Es por eso que el impugnante no puede acudir a este medio de protección constitucional para señalar la vulneración de sus derechos, pues, pese a que no existe término de caducidad para interponer la acción de tutela, sí se impone ejercerla dentro de un plazo razonablemente prudencial, a efectos de que no se desnaturalice su razón de ser que no es otra que la protección inmediata de los derechos fundamentales de la persona, sobre todo cuando la urgencia que se precisa para predicar lo grave del perjuicio, justamente por lo distante del hecho en el tiempo, se desestructura de suyo.

No tiene premura quien voluntariamente deja pasar largo lapso antes de elevar reclamo, razón por la que el amparo rogado no puede abrirse paso, máxime cuando, coetáneamente, soslayó los mecanismos ordinarios de defensa que la legislación le ofreció para conjurar la vulneración que manifiestan padecer, habida cuenta que al no asumir las cargas procesales impuestas desperdició el debido empleo de la apelación promovida contra la sentencia que ahora repudia.

Sobre este tópico, la jurisprudencia de la Sala puntualizó que “ […] en efecto, a pesar de la desaparición del término de caducidad de dos meses que el art. 11 del Decreto 2591 de 1991 había señalado para ejercer la acción de tutela, declarado inexequible por sentencia C-543 de 1992 de la Corte Constitucional, con posterioridad a ello se ha entendido ‘que si bien no existe un término límite para el ejercicio de la acción, de todas formas, por la naturaleza, el objeto de protección y la finalidad de este mecanismo de defensa judicial, la presentación de la acción de tutela debe realizarse dentro de un término razonable, que permita la protección inmediata del derecho fundamental a que se refiere el artículo 86 de la Carta Política’.

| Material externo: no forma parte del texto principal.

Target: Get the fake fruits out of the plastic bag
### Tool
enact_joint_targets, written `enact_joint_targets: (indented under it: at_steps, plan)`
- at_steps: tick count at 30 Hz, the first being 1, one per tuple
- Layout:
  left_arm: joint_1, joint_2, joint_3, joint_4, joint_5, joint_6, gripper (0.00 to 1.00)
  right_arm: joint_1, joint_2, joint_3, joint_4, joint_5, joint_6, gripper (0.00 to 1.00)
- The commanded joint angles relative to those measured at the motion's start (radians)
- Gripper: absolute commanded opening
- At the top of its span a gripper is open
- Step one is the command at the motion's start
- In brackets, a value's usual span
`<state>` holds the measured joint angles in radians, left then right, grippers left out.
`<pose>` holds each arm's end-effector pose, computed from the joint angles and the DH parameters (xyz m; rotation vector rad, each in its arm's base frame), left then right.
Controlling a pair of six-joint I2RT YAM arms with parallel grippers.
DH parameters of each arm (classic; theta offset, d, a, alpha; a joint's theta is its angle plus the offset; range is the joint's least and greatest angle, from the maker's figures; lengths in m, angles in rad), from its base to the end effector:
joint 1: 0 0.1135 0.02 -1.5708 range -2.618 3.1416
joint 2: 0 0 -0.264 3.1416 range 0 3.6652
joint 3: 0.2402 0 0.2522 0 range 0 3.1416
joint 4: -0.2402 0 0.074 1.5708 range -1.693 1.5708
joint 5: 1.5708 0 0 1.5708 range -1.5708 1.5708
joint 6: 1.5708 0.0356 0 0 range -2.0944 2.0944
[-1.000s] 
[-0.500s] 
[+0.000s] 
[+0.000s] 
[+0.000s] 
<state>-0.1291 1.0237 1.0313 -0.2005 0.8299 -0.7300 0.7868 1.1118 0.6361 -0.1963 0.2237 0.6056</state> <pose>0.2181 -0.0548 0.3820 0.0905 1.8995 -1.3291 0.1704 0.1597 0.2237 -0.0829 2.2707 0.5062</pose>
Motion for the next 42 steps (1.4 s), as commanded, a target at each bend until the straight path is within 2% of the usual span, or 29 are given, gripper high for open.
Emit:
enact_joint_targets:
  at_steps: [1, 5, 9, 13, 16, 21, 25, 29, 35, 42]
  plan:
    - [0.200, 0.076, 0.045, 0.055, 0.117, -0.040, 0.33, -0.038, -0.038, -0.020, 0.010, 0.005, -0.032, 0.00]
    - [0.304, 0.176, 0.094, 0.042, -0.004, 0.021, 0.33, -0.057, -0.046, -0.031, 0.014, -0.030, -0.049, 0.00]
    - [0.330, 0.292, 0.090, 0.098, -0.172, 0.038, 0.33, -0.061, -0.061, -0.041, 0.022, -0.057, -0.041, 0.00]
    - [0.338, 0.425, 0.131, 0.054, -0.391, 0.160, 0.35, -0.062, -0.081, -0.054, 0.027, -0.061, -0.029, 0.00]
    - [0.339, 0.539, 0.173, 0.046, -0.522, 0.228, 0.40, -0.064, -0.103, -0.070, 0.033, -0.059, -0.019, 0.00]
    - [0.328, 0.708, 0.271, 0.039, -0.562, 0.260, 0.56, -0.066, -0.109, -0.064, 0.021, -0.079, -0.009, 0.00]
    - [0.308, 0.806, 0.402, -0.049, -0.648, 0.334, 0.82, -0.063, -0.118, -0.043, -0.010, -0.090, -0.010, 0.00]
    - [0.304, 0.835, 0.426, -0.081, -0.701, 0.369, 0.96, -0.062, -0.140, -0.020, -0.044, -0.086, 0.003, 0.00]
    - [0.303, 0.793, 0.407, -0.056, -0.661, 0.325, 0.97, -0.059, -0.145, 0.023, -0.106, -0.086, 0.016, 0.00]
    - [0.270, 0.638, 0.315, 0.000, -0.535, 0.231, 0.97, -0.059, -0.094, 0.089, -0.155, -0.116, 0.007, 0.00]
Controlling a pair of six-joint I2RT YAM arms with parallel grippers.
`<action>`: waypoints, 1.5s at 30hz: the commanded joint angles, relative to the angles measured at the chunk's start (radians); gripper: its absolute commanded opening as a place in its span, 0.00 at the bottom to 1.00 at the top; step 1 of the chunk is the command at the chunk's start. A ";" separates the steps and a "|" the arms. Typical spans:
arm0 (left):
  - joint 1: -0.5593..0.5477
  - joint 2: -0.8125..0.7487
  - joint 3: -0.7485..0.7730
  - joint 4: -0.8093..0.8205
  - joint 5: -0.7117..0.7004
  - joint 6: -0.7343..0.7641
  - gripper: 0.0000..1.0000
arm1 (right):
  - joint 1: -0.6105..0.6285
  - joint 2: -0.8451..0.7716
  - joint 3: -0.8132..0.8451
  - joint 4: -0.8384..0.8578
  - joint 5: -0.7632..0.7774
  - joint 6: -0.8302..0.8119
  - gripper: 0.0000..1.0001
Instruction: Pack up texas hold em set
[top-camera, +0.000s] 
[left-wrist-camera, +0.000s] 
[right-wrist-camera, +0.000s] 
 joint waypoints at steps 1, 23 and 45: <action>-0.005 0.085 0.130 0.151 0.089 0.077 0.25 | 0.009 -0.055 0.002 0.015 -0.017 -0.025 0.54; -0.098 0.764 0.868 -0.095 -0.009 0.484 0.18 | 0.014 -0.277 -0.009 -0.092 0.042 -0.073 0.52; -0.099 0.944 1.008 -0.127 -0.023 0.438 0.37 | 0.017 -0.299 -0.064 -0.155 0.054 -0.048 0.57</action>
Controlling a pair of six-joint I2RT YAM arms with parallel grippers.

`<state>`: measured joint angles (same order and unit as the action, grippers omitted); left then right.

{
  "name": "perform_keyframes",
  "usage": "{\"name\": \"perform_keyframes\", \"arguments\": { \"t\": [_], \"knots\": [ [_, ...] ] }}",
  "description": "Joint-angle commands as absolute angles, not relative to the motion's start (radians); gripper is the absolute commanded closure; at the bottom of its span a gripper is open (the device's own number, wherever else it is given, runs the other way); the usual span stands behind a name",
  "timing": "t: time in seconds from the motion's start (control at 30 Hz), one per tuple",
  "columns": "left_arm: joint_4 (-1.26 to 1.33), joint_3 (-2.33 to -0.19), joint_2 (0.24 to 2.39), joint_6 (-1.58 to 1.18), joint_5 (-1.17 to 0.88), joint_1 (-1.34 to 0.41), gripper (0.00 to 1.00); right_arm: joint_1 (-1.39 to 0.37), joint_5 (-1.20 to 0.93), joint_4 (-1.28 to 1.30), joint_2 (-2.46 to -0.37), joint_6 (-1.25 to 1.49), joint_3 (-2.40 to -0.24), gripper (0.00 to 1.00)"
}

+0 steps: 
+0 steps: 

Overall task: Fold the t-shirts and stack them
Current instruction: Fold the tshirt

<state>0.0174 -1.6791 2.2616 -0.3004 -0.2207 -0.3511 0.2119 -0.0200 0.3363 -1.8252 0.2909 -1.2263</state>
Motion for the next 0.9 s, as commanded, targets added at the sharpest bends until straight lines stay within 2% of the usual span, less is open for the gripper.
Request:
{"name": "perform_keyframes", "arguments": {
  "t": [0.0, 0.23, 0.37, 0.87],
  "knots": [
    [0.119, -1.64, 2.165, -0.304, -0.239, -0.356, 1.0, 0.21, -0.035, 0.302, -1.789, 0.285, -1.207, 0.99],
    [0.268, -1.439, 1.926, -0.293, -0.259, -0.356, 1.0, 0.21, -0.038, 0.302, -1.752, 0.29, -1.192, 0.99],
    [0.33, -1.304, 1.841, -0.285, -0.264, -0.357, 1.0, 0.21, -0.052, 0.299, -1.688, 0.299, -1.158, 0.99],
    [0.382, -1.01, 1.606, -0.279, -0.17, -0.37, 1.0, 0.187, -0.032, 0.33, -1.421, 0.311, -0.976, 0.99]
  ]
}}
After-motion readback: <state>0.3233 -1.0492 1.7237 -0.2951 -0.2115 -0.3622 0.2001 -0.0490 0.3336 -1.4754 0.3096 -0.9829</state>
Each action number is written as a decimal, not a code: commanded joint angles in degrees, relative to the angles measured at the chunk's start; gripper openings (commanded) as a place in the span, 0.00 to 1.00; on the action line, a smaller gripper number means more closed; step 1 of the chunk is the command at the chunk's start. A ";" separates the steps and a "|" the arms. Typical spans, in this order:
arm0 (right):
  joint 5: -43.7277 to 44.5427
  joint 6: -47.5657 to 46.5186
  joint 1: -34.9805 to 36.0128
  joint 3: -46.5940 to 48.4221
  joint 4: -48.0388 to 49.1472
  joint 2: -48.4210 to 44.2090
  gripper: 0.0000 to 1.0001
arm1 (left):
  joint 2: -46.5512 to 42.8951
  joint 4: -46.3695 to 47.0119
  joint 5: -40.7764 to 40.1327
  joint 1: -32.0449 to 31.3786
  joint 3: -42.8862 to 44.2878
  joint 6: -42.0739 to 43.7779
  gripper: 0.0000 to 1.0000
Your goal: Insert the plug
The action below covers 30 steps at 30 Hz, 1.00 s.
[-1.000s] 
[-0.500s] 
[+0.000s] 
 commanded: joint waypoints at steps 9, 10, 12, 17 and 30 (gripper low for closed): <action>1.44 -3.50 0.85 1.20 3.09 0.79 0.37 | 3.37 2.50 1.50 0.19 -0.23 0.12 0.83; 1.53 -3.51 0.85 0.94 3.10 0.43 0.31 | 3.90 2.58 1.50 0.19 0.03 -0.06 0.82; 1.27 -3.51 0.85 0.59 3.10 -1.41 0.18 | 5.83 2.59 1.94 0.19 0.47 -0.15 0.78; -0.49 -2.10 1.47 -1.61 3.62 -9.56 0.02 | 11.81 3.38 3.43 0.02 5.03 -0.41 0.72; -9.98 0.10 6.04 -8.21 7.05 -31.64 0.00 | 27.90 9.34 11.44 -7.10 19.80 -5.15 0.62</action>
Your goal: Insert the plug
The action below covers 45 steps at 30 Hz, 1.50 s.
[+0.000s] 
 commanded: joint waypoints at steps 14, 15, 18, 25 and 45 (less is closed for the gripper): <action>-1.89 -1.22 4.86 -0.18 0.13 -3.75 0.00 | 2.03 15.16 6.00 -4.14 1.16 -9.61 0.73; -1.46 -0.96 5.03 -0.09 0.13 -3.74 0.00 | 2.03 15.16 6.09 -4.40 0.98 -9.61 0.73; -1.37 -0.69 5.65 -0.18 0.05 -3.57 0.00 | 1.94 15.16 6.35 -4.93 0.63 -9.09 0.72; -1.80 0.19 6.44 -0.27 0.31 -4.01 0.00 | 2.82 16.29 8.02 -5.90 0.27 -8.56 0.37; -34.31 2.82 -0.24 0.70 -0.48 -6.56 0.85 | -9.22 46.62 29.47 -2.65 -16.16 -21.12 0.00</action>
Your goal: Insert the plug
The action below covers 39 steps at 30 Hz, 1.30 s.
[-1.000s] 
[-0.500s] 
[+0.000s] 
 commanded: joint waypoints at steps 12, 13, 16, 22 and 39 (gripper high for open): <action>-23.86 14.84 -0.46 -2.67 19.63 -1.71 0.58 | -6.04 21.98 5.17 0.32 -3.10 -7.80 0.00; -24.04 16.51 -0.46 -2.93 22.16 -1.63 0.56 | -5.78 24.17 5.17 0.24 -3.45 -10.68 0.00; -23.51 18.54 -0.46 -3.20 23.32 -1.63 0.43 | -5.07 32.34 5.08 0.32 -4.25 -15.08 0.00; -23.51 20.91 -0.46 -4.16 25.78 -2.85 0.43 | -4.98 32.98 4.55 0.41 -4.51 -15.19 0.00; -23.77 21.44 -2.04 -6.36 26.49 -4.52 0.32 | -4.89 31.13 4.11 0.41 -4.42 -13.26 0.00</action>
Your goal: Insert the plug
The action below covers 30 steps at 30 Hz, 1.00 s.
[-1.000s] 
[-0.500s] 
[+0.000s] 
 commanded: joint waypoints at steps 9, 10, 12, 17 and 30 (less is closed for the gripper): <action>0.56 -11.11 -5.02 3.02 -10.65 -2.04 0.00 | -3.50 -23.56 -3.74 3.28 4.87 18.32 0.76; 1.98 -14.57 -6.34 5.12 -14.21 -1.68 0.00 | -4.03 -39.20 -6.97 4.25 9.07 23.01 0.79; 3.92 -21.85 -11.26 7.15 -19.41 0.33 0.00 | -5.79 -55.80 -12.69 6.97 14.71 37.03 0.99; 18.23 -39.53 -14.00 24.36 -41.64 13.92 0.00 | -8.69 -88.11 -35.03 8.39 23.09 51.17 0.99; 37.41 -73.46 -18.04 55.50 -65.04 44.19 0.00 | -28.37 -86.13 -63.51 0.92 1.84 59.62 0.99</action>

Por lo tanto, resultará improcedente la acción de tutela por la inobservancia del principio de la inmediatez que debe caracterizar su ejercicio. La restricción tiene como finalidad preservar el carácter expedito de la tutela para la protección de los derechos fundamentales que se consideran vulnerados con la acción u omisión de la autoridad pública.

(Sentencia T-797 de 26 de septiembre de 2002). “Tal entendimiento coincide con la nota de inmediatez que el art. 86 de la Carta Política señala como finalidad del ejercicio de esta acción, de manera que aquellas situaciones en que el hecho violatorio del derecho fundamental no guarde razonable cercanía en el tiempo con el ejercicio de la acción, no debe, en principio, ser amparado, en parte a modo de sanción por la demora o negligencia del accionante en acudir a la jurisdicción para reclamar tal protección […] (sentencia de 2 de agosto de 2007, Exp.

T. No. 00188 -01)”. 2.- Conforme a lo discurrido, se impone la confirmación del fallo impugnado. DECISIÓN En mérito de lo expuesto, la Corte Suprema de Justicia, en Sala de Casación Civil, administrando justicia en nombre de la República y por autoridad de la ley, CONFIRMA la sentencia de fecha, contenido y procedencia puntualizados en la motivación que antecede.

Comuníquese telegráficamente lo resuelto en esta providencia a los interesados y oportunamente envíese el expediente a la Corte Constitucional para su eventual revisión. Notifíquese y Cúmplase FERNANDO GIRALDO GUTIÉRREZ MARGARITA CABELLO BLANCO RUTH MARINA DÍAZ RUEDA ARIEL SALAZAR RAMÍREZ ARTURO SOLARTE RODRÍGUEZ JESÚS VALL DE RUTÉN RUIZ PAGE 6 Exp.